Corporation
A legal entity separate from its owners that can own property, enter contracts, and issue stock to raise capital.
What is Corporation?
A corporation is a legal entity chartered by a state government that exists separately from the individuals (shareholders) who own it, providing them with limited liability — shareholders can lose their investment but their personal assets are protected from corporate creditors. Corporations can own property, sue and be sued, enter contracts, and raise capital by issuing stock. They are governed by a board of directors elected by shareholders, which hires professional management. C corporations (the default form) pay corporate income tax on profits, and shareholders pay personal income tax on dividends — the 'double taxation' drawback. S corporations and certain other structures avoid double taxation through pass-through treatment. Corporations offer perpetual existence (they survive ownership changes), making them the dominant structure for large businesses.
Example
Apple Inc. is incorporated in California as a C corporation.

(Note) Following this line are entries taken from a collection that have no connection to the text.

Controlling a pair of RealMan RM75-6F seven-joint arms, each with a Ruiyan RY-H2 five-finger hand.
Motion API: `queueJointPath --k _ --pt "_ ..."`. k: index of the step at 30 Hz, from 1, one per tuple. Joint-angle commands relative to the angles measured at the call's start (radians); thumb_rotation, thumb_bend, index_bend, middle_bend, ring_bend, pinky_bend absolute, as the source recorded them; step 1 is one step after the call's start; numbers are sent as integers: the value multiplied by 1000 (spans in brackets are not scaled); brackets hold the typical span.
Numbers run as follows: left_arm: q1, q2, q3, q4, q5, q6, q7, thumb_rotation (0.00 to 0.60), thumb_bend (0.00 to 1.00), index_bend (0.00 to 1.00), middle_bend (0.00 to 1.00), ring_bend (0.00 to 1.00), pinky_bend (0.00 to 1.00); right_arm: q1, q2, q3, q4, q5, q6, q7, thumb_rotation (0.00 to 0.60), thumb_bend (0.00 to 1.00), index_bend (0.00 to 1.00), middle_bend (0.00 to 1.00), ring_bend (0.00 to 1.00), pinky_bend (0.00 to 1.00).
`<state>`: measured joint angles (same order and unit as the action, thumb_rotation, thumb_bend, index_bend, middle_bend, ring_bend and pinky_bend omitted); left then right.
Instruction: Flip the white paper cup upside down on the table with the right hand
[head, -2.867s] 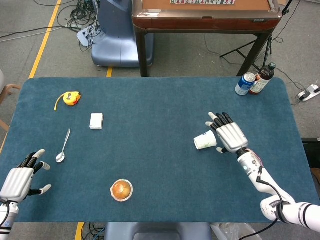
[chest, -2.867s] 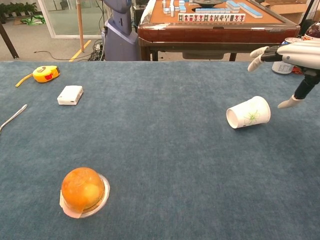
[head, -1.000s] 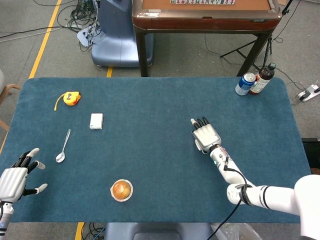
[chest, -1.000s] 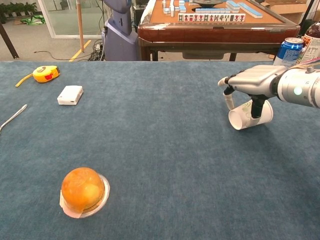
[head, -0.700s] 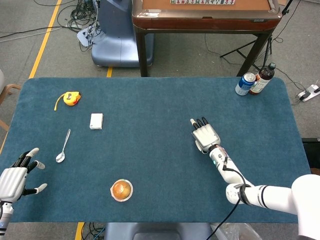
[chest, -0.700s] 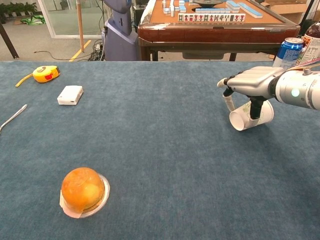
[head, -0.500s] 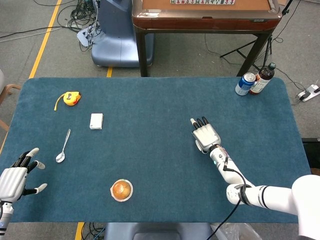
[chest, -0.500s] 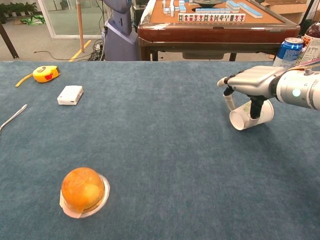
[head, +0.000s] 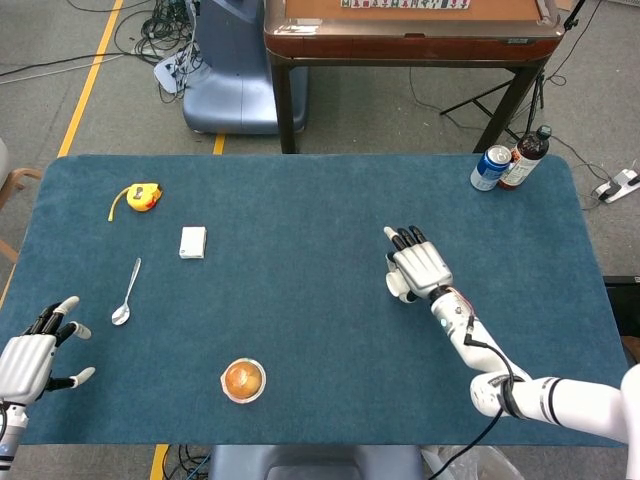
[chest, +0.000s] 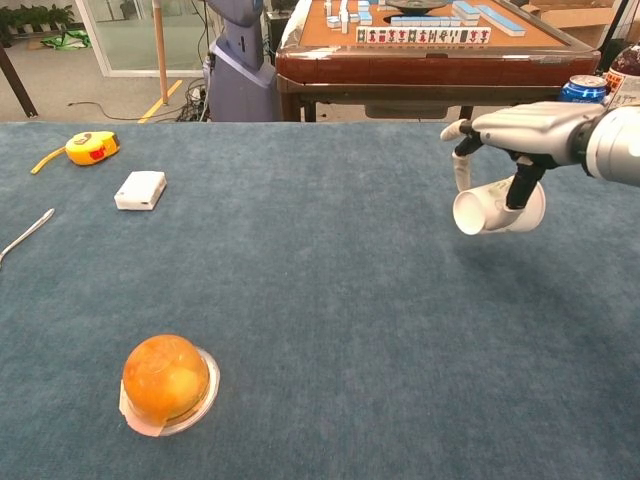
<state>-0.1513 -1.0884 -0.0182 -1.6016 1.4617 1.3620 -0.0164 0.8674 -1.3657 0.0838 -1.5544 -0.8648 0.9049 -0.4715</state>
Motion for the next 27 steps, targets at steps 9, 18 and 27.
queueJointPath --k 9,18,27 --pt "-1 -6 2 -1 -1 -3 15 600 96 427 91 82 278 -186 14 67 67 -433 44 821 600 139 516 39 0 0" --pt "1 -7 3 -3 1 1 19 600 96 426 91 82 278 -242 -114 40 286 -556 121 1196 600 136 516 64 0 0" --pt "1 -7 3 -3 1 1 20 600 96 427 91 82 278 -259 -185 20 417 -583 125 1302 600 130 516 69 0 0"
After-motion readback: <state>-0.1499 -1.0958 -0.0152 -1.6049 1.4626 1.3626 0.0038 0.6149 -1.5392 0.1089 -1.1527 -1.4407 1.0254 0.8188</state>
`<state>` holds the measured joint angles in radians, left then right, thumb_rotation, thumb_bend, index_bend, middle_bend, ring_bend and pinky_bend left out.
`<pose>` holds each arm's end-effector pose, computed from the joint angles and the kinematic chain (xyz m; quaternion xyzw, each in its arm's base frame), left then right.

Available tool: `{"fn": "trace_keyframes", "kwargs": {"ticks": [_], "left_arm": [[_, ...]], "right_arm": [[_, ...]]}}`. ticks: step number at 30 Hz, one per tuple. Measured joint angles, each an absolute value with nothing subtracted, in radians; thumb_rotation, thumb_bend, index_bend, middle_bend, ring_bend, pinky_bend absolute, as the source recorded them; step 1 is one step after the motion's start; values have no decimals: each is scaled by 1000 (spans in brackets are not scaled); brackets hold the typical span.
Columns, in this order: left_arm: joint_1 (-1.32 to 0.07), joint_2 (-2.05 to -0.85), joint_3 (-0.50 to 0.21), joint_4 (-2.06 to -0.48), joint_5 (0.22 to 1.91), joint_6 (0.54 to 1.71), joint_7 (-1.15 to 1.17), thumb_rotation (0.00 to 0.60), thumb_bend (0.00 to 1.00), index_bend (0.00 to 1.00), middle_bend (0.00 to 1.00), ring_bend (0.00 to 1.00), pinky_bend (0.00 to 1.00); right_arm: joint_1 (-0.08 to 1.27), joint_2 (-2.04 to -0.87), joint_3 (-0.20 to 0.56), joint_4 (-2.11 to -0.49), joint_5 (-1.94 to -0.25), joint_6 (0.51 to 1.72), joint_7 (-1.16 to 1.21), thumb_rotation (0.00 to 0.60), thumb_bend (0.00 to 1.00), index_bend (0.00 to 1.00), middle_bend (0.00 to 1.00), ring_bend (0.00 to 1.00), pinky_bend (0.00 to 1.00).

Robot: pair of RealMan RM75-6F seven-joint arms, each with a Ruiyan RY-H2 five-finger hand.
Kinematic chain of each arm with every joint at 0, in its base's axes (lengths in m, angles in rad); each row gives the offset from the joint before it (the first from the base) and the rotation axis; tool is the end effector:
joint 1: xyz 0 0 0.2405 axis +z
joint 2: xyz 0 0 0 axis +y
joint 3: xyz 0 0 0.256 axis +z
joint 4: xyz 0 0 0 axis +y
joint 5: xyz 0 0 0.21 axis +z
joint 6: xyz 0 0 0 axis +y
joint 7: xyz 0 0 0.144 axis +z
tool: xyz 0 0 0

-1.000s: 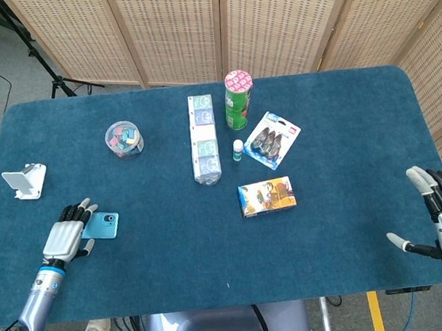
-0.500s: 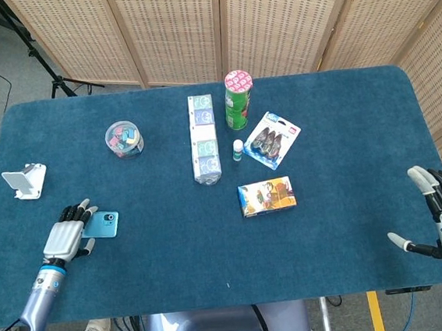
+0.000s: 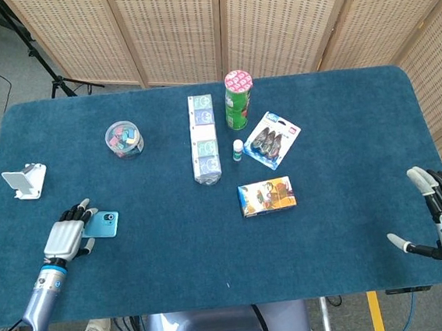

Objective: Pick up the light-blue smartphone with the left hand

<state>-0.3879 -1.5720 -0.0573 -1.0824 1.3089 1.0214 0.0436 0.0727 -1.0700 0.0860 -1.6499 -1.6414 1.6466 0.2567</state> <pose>-0.3367 0.2802 0.0102 -0.6808 -0.4378 -0.2704 0.5213 -0.2782 -0.1804 0.1890 0.5513 -0.3722 0.5377 0.5181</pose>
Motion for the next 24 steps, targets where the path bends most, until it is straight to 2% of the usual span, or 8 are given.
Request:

Its shareholders — ranging from individual investors to institutional funds — own fractional interests through stock but bear no personal liability for Apple's debts or lawsuits. In FY2024, Apple paid approximately $29 billion in corporate income taxes (21% federal rate), and shareholders received dividends of about $0.25 per share per quarter, which were then taxed again at the qualified dividend rate (0–20%) on each investor's personal return.